Across Southern Africa, criminalization has emerged as a prominent strategy to undermine, incapacitate, and disrupt lawful assertions of peasant rights. Small farmers’ seed rights are facing imminent threats. These legislative measures, often endorsed by global financial institutions, heavily favour large agri-businesses. There is no autonomy to select and save their own seeds, small farmers are compelled to buy commercial seeds, a practice that significantly boosts the profits of corporate giants but undermines the interests of the farmers who produce the bulk of the world’s food. Rural women, who are the backbone of agricultural production in Africa, bear the brunt of these injustices.

Particular attention must be paid to advancing the rights of rural women. We, as rural women, play a pivotal role in agricultural activities, and are particularly affected by these developments. We are often marginalised in decision-making processes regarding seed selection and farming practices, exacerbating their vulnerability within the agricultural sector. As these laws disproportionately disadvantaged small scale farmers, further widening existing gender disparities in agriculture. It is imperative to recognize and address these gendered dimensions in the struggle to protect small farmers’ seed rights and ensure equitable access to resources and decision-making opportunities in agriculture.

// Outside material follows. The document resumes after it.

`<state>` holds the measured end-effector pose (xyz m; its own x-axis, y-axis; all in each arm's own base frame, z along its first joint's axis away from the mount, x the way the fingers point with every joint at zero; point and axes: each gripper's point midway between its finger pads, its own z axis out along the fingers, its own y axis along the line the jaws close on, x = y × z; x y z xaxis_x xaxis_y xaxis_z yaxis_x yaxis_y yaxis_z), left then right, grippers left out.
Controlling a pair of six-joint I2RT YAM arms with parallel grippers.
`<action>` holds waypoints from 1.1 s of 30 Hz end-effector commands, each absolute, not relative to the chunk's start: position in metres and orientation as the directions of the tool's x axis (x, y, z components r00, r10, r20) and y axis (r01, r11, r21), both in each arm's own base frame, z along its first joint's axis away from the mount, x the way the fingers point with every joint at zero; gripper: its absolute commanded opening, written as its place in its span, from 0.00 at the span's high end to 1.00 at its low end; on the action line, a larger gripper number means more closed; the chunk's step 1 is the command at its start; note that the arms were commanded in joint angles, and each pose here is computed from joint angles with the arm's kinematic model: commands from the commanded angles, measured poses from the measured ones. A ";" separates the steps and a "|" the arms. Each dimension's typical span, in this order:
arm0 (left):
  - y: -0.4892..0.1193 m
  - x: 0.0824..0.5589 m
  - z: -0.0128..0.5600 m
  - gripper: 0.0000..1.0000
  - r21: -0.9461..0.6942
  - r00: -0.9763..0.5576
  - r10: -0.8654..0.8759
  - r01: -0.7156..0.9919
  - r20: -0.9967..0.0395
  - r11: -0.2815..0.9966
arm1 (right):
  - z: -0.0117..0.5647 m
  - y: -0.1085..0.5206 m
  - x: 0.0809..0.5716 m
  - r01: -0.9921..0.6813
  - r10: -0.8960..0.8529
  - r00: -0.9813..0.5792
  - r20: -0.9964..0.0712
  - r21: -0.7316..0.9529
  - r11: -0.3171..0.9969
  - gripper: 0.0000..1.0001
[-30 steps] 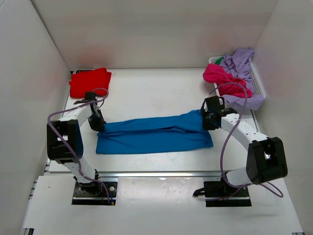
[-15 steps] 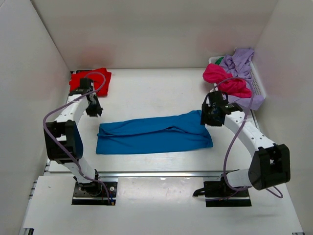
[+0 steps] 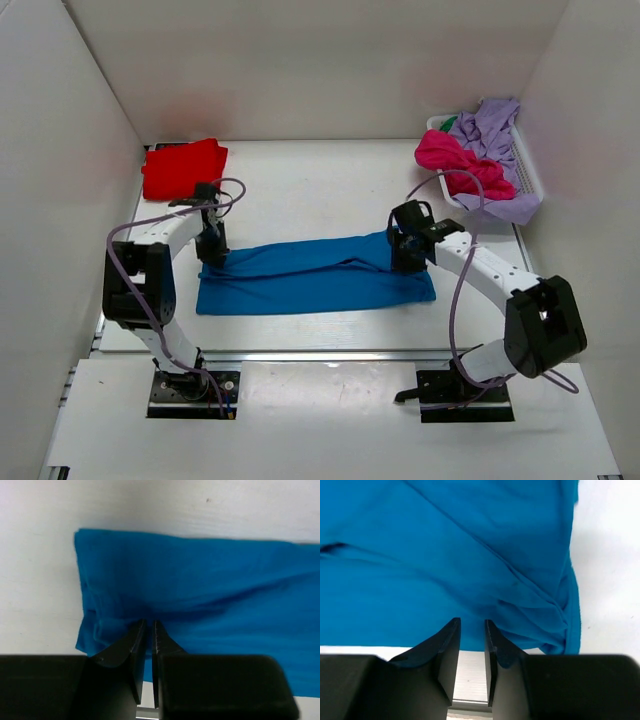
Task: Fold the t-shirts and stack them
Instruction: Rotate the tshirt 90 degrees
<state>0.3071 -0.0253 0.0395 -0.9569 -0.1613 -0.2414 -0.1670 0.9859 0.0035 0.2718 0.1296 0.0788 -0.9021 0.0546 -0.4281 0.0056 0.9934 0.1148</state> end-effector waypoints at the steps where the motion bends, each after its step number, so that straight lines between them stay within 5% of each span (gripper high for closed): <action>1: -0.032 0.295 0.030 0.79 0.034 -0.973 -0.136 -0.145 -0.186 0.989 | 0.059 0.122 0.268 0.085 0.114 -0.910 -0.398 0.089 0.992 0.76; 8: -0.051 0.268 0.000 0.77 0.062 -0.990 -0.110 -0.115 -0.086 0.991 | 0.019 0.101 0.280 0.177 0.166 -0.934 -0.316 -0.005 0.984 0.73; 16: -0.062 0.246 -0.014 0.79 0.050 -0.995 -0.093 -0.094 -0.025 0.994 | 0.035 0.113 0.386 0.143 0.153 -0.894 -0.420 0.055 0.988 0.71; 26: -0.114 0.209 -0.019 0.79 -0.050 -0.999 -0.001 -0.003 0.032 0.999 | 0.018 0.164 0.509 0.010 0.024 -0.924 -0.383 0.038 0.999 0.68; 33: -0.141 0.193 -0.015 0.77 -0.148 -0.996 0.043 0.030 0.082 0.989 | 0.038 0.212 0.563 -0.118 0.018 -0.893 -0.449 0.272 0.955 0.64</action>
<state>0.2377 -0.1103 0.0086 -0.9951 0.0218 -0.0963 0.0247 0.9993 -0.0287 0.5785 0.2004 0.0313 -0.8598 0.0478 -0.5084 -0.0523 0.9821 0.1807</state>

As the Rural Women’s Assembly, we denounce the insidious practice of peasant oppression in all its forms and the devastating consequences it inflicts on our rural communities across Africa and around the world. These practices heavily undermine rural women’s access to resources essential for their economic empowerment and food security. Many rural women rely on small-scale farming for their livelihoods, yet they are frequently marginalised in resource allocation processes and excluded from decision-making forums. This perpetuates gender disparities and exacerbates the vulnerability of rural women within the agricultural sector.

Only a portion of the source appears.